Oct 24, 2016, 3:01:22 AM10/24/16

to mongodb-user

Hi,

I have a mongo replica set where all reads/writes must go via the primary. The majority of the writes to the primary are small UPDATES to relatively large documents (~500kB). Each document may have between 5 and 10 updates one after the other.

Recently I noticed something odd, in that the network IN to the secondaries is MUCH higher than the network IN to the primary. Given that the secondaries should only be handling replication and nothing else I’m at a bit of a loss to explain this effect.

MongoDB performs replication by using the oplog to record any changes to the database, and it relies on the oplog being idempotent (i.e. applying an operation once or multiple times will result in the same outcome). Because of this, the Primary and the Secondaries are not necessarily writing using the same method. This may manifest in the difference in network utilization between the Primary and Secondaries that you observed.

As an example, if you have an increment operation in your primary (e.g. db.test.update({_id: 1}, {$inc: {x: 1}})), this operation would be recorded in the oplog as db.test.update({_id: 1}, {$set: {x: <some value>}}). Another example is the $addToSet operation, which will be recorded in the oplog as setting the whole array into a field.

Since you have relatively large documents, depending on the update operation, it may be the case that MongoDB is forced to send the whole document to the Secondaries to enforce the idempotency property of the oplog.
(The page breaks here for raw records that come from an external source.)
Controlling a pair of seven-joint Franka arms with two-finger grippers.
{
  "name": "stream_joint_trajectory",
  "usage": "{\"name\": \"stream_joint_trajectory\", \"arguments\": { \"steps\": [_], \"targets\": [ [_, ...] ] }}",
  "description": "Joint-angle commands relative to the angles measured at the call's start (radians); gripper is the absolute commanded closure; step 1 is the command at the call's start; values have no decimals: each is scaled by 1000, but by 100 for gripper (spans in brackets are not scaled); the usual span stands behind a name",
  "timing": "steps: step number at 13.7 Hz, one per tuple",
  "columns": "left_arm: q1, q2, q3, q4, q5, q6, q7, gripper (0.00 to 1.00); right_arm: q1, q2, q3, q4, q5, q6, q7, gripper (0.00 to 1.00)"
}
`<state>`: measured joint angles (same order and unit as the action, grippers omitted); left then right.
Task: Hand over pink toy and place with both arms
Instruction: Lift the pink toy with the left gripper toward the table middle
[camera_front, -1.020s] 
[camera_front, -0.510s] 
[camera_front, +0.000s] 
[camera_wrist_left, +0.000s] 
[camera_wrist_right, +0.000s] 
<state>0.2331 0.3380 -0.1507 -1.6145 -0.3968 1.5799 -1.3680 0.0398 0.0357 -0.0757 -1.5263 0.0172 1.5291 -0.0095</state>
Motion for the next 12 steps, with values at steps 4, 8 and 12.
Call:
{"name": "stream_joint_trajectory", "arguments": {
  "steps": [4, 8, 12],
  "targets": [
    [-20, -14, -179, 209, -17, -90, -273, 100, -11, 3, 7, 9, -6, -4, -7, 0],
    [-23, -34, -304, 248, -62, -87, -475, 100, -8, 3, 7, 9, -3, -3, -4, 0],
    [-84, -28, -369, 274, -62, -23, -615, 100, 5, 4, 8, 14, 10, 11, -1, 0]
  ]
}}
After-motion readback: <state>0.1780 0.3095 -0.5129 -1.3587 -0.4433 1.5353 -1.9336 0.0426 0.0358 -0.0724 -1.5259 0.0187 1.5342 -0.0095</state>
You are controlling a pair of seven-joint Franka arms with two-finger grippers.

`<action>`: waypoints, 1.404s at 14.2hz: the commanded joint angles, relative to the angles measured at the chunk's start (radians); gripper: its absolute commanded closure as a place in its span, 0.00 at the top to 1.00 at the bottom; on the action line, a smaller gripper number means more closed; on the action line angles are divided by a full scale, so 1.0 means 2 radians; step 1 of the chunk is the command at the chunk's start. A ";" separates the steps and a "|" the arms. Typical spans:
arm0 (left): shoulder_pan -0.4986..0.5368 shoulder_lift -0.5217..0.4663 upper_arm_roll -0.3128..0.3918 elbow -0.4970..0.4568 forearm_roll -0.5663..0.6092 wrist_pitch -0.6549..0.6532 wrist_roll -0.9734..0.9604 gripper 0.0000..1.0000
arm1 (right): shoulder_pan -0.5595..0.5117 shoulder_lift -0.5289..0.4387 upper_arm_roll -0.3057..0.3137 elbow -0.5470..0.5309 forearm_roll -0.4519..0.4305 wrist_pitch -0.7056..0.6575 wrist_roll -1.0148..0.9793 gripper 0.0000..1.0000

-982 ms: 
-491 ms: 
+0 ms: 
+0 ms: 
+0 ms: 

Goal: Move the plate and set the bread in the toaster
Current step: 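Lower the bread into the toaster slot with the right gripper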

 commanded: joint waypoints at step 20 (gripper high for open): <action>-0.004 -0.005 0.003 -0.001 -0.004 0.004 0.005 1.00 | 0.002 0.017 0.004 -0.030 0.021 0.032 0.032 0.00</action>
Please note that the upcoming MongoDB 3.4 has wire protocol compression feature (https://jira.mongodb.org/browse/SERVER-3018) that may minimize the effect of this behaviour.

Best regards,
Kevin

MarcF

unread,

Oct 24, 2016, 6:56:28 AM10/24/16

to mongodb-user

Many kind thanks for the logical explanation for the network differences. I'll try out the compression features once available.